Exercise brief:
Entries follow. Give back exactly the lines starting at the one containing "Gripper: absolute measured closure" and ending at the one containing "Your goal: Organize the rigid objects", and no other lines.

Provided data:

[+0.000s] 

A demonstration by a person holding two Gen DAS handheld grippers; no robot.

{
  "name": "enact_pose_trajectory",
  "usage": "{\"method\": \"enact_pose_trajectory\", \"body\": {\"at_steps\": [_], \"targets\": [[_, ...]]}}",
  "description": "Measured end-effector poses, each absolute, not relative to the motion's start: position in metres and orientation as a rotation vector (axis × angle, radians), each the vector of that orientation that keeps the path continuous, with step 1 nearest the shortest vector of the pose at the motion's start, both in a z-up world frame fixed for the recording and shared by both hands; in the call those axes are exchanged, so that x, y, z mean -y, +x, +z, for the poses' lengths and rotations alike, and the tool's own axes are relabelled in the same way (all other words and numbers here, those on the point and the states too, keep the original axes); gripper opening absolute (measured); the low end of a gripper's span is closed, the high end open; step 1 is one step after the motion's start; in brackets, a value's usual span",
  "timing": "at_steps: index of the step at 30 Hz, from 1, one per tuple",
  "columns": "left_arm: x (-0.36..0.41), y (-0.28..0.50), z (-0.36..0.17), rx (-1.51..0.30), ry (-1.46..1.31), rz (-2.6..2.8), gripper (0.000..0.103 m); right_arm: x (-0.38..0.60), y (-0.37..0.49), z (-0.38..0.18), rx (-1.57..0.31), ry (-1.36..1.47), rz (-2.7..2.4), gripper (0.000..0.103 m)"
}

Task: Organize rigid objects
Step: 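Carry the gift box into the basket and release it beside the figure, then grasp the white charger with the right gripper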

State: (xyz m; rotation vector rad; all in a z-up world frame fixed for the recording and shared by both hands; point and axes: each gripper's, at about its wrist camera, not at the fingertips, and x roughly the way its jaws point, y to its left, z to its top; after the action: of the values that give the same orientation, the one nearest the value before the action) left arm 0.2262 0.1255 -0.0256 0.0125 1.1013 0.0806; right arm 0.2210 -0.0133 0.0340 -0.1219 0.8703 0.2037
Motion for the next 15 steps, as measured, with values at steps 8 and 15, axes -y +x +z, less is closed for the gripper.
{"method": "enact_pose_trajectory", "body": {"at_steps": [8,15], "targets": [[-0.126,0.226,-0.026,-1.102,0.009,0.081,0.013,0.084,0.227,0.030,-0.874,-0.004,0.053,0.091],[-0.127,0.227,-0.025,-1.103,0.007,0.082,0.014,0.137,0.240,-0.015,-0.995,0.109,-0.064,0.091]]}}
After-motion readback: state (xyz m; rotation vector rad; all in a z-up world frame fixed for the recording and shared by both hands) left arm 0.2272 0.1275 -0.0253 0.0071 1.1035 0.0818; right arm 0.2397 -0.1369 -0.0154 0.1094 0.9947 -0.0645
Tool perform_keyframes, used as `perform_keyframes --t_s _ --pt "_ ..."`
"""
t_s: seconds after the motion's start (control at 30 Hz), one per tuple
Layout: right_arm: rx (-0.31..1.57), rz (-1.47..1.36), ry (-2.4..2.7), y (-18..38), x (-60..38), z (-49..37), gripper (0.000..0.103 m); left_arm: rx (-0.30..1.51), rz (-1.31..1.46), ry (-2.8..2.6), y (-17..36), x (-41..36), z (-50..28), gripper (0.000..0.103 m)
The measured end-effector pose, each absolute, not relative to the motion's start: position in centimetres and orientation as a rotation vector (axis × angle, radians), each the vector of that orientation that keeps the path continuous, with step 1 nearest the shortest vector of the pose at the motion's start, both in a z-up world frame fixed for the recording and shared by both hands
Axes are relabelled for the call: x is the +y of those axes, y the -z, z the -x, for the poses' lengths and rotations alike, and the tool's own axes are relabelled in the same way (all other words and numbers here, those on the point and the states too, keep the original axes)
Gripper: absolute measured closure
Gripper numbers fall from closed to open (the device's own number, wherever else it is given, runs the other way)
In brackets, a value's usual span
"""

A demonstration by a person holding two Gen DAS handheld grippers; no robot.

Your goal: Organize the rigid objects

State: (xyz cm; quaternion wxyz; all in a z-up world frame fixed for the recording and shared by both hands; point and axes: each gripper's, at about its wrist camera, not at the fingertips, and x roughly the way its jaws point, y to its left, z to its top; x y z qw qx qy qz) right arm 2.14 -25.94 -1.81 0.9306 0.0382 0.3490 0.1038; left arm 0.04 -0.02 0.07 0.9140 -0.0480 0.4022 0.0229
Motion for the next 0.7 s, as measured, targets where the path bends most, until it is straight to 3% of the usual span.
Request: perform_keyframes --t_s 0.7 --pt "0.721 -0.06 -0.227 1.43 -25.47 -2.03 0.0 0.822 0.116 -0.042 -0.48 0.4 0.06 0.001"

Output of the exercise:
Gripper: absolute measured closure
Gripper numbers fall from closed to open (the device's own number, wherever else it is given, runs the other way)
In brackets, a value's usual span
"""

A demonstration by a person holding two Gen DAS handheld grippers; no robot.

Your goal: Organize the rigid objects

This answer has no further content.